### TASK REQUIREMENTS
The answer must consist of each line of the records below that contains the string "looks".

::::

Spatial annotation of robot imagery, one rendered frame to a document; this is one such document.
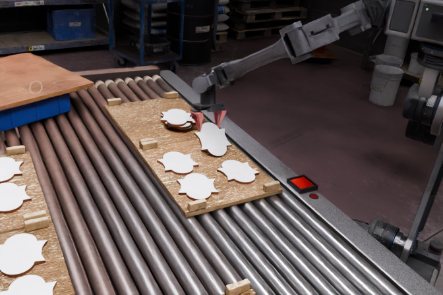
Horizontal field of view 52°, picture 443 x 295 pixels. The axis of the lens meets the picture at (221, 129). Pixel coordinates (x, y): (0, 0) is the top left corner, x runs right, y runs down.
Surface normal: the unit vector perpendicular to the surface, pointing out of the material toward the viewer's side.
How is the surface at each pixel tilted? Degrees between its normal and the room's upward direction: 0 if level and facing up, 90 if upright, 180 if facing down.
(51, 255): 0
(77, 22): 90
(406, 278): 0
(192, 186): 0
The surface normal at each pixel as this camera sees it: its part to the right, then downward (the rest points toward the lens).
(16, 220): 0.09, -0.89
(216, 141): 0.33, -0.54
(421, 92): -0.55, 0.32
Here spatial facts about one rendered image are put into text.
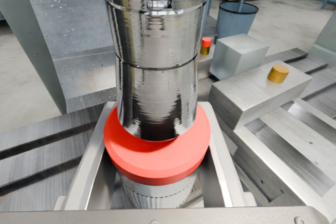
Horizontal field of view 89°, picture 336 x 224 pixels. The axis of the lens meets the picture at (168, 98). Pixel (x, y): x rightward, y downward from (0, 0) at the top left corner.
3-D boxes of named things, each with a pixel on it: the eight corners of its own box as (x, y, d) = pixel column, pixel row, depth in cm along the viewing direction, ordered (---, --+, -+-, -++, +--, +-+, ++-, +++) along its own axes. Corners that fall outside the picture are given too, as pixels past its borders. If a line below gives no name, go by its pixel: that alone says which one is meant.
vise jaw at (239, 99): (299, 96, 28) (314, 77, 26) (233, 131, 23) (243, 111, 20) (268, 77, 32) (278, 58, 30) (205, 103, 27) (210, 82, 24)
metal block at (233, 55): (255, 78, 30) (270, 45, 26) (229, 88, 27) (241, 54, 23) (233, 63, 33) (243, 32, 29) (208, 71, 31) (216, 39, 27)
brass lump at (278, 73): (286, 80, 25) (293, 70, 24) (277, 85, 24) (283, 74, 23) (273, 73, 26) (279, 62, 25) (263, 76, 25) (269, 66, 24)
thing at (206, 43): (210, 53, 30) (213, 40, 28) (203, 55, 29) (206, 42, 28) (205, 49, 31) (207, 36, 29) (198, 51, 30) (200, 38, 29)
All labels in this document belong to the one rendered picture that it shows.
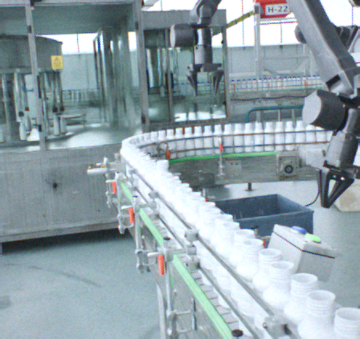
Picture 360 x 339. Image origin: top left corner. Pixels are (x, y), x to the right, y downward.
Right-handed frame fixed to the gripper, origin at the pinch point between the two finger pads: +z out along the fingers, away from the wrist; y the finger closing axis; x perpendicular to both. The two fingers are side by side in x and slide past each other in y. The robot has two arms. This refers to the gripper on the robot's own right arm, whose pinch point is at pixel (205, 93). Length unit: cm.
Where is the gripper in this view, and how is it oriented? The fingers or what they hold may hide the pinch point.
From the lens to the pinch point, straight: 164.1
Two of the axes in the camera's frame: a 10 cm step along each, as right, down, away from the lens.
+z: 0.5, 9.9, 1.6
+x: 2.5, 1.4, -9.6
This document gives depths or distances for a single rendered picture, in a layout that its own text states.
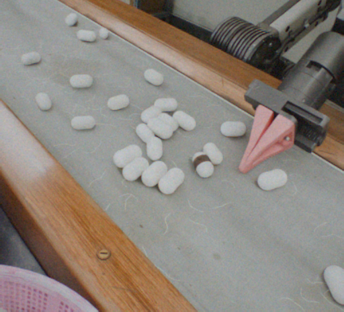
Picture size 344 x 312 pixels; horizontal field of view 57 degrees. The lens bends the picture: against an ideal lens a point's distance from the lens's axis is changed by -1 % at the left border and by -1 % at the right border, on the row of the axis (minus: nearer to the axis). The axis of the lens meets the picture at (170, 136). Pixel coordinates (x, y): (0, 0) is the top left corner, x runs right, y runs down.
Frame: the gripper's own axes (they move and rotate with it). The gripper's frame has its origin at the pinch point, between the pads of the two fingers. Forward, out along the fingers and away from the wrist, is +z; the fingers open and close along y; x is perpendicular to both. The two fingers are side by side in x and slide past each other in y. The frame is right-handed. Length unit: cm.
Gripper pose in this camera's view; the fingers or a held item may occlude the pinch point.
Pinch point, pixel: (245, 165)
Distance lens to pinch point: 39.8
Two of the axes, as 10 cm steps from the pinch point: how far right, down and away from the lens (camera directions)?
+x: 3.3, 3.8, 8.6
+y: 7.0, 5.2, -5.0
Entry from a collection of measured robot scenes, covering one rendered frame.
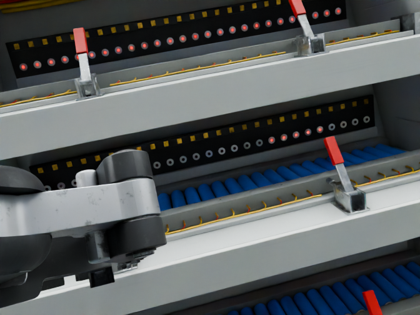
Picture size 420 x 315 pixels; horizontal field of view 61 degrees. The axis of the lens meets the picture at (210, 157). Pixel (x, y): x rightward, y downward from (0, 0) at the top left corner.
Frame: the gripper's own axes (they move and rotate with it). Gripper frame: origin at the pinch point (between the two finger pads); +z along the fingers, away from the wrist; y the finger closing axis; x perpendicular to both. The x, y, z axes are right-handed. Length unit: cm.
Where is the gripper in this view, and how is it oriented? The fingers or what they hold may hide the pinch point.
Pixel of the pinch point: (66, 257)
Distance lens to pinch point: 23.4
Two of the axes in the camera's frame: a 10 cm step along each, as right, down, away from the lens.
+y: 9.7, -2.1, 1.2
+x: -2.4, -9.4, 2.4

::::

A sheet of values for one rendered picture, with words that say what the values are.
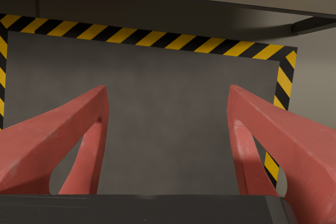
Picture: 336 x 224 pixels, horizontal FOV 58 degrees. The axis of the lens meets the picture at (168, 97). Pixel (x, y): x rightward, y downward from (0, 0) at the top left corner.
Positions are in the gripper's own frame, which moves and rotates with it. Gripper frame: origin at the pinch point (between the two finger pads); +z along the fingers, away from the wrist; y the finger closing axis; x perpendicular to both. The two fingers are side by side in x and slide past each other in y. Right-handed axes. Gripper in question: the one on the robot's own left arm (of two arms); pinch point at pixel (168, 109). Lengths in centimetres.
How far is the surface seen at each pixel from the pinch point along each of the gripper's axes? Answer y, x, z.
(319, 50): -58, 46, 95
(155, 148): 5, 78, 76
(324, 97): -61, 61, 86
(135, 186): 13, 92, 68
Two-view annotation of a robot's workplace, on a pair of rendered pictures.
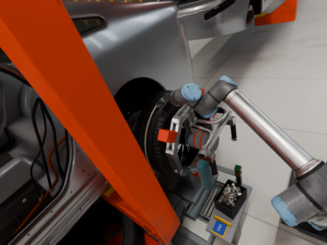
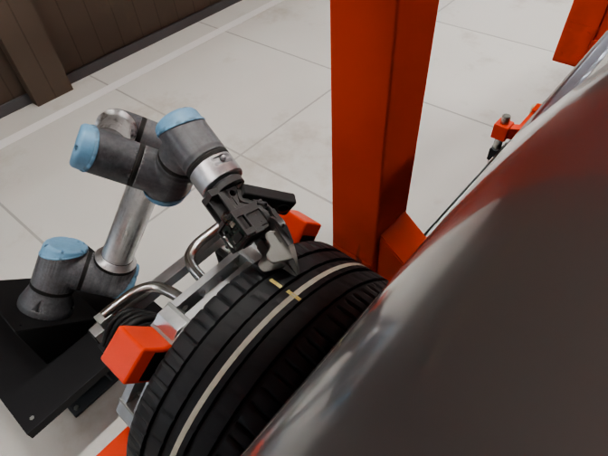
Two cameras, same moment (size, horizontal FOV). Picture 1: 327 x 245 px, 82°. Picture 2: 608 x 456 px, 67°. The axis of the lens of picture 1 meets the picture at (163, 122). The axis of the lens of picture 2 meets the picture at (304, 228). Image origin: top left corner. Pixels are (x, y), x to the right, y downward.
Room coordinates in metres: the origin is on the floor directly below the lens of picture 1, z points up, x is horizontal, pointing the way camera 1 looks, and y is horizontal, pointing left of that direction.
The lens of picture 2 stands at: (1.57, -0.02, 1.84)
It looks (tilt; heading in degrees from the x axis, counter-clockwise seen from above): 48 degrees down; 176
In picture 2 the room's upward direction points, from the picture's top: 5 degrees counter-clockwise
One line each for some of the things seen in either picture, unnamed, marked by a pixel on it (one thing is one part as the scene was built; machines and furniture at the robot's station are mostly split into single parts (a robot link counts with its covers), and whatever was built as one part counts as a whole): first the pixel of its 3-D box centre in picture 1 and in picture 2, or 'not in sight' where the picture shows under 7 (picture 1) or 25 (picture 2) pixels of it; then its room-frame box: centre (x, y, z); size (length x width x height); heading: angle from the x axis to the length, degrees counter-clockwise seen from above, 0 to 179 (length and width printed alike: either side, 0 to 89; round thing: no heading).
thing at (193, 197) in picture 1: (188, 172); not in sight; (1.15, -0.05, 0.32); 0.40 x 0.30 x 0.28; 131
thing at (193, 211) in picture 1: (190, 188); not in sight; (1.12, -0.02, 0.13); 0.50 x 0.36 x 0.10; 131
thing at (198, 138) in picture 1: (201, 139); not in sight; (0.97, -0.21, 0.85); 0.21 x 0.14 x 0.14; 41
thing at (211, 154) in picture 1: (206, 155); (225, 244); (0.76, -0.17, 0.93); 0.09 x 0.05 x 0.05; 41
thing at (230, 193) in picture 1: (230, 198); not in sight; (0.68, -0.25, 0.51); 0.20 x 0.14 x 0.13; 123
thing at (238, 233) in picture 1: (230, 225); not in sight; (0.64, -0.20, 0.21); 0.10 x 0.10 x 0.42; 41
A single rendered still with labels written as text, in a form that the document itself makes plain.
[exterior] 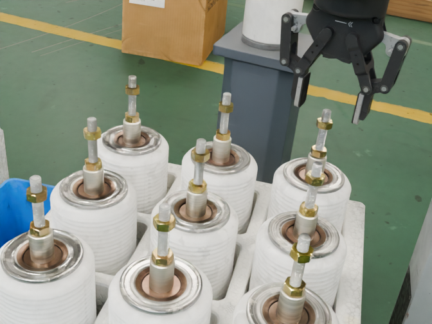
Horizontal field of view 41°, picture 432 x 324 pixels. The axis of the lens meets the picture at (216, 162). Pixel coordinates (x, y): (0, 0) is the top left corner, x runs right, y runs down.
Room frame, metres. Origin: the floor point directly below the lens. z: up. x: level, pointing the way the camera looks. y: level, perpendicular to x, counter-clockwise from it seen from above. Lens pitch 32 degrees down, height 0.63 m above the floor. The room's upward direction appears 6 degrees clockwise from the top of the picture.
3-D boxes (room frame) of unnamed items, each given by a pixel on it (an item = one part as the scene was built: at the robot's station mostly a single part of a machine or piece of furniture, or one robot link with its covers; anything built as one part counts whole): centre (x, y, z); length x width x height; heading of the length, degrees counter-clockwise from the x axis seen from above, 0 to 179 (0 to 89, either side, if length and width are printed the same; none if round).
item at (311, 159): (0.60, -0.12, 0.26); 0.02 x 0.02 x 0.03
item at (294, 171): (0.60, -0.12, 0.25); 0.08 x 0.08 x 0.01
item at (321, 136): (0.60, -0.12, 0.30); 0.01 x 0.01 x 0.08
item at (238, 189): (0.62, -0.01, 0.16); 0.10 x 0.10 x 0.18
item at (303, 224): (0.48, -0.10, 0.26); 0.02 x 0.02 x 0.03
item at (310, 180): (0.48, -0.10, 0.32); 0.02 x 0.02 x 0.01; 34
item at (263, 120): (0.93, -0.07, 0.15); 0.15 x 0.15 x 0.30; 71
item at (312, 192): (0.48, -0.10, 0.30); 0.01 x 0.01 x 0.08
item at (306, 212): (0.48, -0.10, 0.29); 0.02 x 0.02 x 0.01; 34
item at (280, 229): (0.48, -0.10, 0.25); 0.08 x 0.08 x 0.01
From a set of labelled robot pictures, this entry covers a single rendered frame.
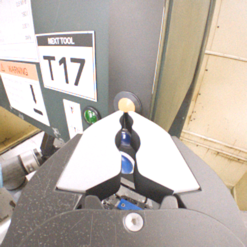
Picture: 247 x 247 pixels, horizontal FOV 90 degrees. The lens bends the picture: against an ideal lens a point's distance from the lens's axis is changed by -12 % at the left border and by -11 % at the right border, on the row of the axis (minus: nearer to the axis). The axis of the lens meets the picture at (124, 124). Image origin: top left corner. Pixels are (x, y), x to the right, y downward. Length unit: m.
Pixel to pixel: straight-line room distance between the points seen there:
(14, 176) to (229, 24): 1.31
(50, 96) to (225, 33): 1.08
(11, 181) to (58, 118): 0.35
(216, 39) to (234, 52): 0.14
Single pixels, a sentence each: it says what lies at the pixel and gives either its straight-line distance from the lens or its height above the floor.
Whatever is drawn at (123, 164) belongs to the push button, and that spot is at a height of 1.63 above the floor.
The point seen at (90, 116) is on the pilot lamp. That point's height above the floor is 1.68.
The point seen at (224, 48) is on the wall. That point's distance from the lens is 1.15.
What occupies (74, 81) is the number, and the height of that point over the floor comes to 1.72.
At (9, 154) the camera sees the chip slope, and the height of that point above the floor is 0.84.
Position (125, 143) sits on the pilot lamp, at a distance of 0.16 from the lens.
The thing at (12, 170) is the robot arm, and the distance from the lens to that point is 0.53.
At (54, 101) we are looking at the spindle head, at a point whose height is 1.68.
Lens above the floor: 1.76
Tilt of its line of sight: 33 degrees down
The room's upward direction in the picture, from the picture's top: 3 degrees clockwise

::::

### SOLUTION TO THE EXERCISE
Room coordinates in metres: the origin is on the floor directly below the lens of picture 1, z points up, x is horizontal, pointing the way camera 1 looks, and y is horizontal, pointing left of that direction.
It looks (tilt; heading in degrees from the x axis, counter-clockwise seen from above): 48 degrees down; 176
Room frame, metres. Origin: the floor point directly below the lens. z: up. x: level, pointing the way the camera looks. y: level, perpendicular to x, counter-clockwise from it seen from above. Lens pitch 32 degrees down, height 0.63 m above the floor. The room's upward direction appears 6 degrees clockwise from the top of the picture.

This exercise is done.